Layer Construction of Topological Crystalline Insulator LaSbTe

TL;DR

This paper uses first-principles calculations to show that LaSbTe exists as layered 2D topological insulators, illustrating the layer construction paradigm that links real-space structure to momentum-space topology.

Contribution

It demonstrates that LaSbTe compounds can be understood as stacking 2D topological insulators, providing a concrete example of the layer construction approach for topological crystalline insulators.

Findings

LaSbTe can be viewed as stacking 2D topological insulators.

Structural phase transition affects topological states.
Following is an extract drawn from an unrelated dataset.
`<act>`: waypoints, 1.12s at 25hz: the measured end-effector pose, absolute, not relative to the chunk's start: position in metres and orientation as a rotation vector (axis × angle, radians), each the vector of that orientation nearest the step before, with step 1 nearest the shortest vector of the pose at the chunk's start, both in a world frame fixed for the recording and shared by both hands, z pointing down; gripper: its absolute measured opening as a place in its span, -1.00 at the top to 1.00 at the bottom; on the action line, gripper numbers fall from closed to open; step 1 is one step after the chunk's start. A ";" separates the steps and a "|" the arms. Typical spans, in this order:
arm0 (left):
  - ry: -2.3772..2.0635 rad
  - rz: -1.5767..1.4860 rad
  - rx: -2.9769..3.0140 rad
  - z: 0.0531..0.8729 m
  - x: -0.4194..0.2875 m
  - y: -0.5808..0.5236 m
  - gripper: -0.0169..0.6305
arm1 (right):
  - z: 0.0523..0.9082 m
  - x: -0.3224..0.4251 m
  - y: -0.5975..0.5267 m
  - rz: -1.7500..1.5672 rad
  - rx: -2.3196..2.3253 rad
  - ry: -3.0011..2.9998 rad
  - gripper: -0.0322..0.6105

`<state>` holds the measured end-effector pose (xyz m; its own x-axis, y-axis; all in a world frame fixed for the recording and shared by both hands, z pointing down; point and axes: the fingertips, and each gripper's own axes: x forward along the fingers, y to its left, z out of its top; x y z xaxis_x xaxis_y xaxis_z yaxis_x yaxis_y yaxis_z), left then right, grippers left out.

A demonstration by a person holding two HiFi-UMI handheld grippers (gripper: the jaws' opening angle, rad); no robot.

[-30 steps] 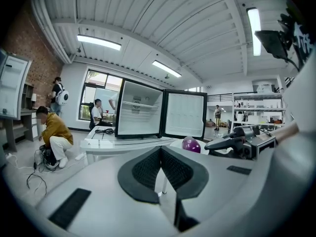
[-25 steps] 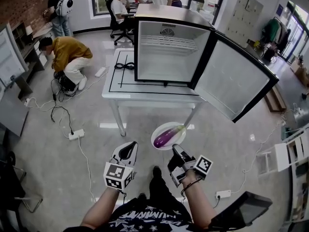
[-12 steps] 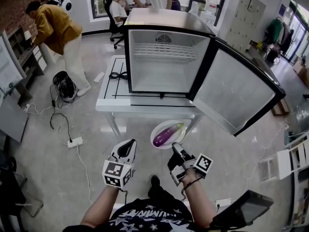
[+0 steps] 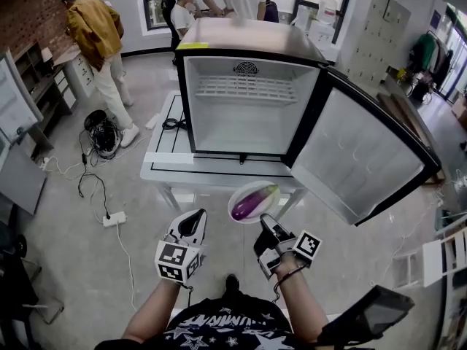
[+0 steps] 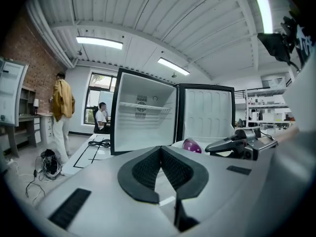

LaSbTe exemplifies the layer construction paradigm.

Abstract

Topological crystalline insulator (TCI) is one of the symmetry-protected topological states. Any TCI can be deformed into a simple product state of several decoupled two-dimensional (2D) topologically nontrivial layers in its lattice respecting its crystalline symmetries called the layer construction (LC) limit. In this work, based on first-principles calculations we have revealed that both tetragonal LaSbTe (t-LaSbTe) and orthorhombic LaSbTe (o-LaSbTe) can be interpreted as stacking of 2D topological insulators in each lattice space. The structural phase transition from t-LaSbTe to o-LaSbTe due to soft phonon modes demonstrates how the real space change can lead to the modification of topological states. Their symmetry-based indicators and topological invariants have been analyzed based on LC. We propose that LaSbTe is an ideal example demonstrating the LC paradigm, which bridges the crystal structures in real space to the band topology in momentum space.